Corey helped Quinn down into the trench. The tough Wyoming cowboy was in tears as he landed on the dirt floor. Above them, the fallen ooga-ooga boy’s boots jutted out over the rim of the wall. “I—I didn’t mean to do that,” Quinn said.
“You saved our lives,” Corey replied.
All along the Gash, people were scrabbling up various ladders to the top, trying to peek over to see the body. “He got Ratboy . . . ,” someone called out breathlessly.
“Get outta here,” another voice answered.
A long, low whistle. “There’s gonna be blood for that.”

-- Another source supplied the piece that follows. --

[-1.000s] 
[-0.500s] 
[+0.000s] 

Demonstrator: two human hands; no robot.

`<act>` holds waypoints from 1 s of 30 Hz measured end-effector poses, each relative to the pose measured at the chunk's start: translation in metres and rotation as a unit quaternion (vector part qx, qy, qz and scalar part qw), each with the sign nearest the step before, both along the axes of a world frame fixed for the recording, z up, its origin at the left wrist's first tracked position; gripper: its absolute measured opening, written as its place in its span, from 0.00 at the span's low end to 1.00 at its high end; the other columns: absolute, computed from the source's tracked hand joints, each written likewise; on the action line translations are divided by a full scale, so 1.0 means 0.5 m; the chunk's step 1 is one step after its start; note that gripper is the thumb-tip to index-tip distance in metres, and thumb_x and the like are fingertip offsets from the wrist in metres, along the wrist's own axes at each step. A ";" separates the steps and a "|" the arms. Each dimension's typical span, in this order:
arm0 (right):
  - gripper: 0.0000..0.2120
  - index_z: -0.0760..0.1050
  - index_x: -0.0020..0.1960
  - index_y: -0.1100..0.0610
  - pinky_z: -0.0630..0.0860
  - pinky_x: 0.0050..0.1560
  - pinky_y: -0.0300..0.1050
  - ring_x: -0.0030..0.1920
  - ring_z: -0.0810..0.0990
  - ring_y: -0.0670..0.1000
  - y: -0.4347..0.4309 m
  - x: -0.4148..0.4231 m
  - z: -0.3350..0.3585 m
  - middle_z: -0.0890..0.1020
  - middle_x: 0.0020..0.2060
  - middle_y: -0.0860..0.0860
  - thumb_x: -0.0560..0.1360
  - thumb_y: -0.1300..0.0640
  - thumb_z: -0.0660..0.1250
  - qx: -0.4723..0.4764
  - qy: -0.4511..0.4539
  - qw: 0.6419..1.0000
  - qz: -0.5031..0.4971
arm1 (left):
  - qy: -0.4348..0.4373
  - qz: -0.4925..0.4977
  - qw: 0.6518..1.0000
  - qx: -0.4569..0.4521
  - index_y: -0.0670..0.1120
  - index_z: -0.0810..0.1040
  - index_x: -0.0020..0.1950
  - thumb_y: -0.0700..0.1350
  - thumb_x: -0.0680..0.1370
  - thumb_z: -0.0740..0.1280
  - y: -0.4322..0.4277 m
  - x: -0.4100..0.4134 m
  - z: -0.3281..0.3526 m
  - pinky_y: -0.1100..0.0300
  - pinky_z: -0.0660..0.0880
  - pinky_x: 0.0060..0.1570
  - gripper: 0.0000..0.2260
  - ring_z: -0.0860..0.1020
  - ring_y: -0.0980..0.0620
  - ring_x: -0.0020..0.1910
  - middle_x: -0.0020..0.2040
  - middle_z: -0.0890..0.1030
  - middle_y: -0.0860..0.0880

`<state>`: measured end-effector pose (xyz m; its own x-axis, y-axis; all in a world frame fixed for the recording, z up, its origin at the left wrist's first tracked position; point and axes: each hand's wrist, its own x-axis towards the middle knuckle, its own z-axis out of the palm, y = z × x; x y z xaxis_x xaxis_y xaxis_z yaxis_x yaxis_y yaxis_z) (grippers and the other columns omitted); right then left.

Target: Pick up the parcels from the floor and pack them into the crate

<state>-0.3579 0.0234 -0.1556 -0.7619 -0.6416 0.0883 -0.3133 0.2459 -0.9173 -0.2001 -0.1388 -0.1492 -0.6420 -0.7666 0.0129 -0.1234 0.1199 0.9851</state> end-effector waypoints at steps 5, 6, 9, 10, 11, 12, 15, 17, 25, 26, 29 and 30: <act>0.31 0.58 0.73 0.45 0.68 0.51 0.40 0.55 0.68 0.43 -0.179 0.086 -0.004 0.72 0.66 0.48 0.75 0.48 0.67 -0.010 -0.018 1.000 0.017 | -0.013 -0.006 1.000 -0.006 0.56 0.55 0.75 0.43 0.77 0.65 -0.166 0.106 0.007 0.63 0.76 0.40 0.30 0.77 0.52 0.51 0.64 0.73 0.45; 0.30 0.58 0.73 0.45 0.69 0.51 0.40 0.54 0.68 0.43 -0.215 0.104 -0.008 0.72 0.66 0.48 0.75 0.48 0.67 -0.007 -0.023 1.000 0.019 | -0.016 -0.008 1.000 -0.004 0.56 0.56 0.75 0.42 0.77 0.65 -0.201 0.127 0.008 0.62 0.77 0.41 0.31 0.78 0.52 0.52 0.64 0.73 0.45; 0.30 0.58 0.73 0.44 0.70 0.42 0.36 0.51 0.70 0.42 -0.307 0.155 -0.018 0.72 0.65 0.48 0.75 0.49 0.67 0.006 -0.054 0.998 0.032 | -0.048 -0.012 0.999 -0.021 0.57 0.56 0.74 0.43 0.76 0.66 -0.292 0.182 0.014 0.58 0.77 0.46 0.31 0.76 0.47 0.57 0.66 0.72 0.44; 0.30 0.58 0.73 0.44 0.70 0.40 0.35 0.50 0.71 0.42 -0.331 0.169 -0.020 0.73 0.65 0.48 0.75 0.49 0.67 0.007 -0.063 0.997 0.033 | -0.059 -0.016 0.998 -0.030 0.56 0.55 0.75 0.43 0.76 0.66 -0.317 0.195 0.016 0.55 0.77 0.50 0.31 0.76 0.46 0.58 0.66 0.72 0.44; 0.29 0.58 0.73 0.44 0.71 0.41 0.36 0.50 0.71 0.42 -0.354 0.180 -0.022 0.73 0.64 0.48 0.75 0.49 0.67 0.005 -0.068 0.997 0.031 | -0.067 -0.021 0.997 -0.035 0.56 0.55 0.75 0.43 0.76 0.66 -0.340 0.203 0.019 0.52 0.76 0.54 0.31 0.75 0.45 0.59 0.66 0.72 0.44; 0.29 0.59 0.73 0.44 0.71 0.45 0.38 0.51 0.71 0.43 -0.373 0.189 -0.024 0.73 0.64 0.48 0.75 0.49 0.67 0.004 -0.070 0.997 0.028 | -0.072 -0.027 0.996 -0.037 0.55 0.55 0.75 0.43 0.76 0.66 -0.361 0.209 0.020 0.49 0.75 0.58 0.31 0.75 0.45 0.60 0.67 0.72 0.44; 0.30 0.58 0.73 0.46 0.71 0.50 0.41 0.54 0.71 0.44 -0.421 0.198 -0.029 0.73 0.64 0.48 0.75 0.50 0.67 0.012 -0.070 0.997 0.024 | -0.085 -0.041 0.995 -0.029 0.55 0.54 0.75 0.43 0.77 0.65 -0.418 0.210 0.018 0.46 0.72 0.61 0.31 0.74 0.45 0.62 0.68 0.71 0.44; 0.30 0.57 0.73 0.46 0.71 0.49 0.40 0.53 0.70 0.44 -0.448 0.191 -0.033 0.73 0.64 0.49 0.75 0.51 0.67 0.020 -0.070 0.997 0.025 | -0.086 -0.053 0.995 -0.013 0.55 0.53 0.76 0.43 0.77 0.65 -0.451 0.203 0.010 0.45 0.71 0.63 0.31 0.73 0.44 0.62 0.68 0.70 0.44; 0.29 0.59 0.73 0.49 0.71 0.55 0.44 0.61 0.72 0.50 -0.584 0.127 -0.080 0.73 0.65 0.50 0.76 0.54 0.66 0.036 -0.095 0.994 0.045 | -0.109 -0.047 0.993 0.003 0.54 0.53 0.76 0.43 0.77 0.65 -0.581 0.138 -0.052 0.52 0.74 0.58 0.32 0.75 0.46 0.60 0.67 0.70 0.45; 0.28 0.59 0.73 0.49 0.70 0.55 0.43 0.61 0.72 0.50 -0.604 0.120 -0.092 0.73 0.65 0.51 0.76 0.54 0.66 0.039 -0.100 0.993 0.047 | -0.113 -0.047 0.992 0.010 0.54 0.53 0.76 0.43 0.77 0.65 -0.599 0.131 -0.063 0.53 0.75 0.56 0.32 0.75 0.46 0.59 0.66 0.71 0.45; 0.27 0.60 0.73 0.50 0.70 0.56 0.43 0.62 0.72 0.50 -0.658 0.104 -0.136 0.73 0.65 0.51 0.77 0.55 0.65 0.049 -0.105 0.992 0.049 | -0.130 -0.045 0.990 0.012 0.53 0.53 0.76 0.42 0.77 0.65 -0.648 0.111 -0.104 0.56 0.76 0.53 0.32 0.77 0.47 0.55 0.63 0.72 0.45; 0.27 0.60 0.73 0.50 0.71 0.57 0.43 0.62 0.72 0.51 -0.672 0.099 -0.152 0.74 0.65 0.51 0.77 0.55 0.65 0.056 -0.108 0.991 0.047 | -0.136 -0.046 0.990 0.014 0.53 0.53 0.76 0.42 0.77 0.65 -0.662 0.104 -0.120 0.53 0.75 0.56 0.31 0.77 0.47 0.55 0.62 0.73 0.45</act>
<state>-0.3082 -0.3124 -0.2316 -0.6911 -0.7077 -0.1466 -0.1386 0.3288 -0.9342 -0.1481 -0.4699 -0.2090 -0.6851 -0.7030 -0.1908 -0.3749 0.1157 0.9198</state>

Corey felt a poke in his back and spun around to see the man who had handed him the empty bottle. “Take this,” he said, thrusting a lit kerosene lamp toward him. “Name’s Okun. Wally Okun. Head downtown, kid. You and your friend get out of the neighborhood. You heard the siren, right? Well, notice the cops ain’t here yet? Surprise, surprise, they’re always slow when it comes to protecting the Gash. Lots of noise but no action. They’d rather see us kill each other off. So this gives you some time, but not enough for tea and crumpets, if you catch my drift. If they see you, you’re outta luck. And that’s the least of your problems.”
Quinn was gazing upward, shaking his head in shock. “I killed a man.”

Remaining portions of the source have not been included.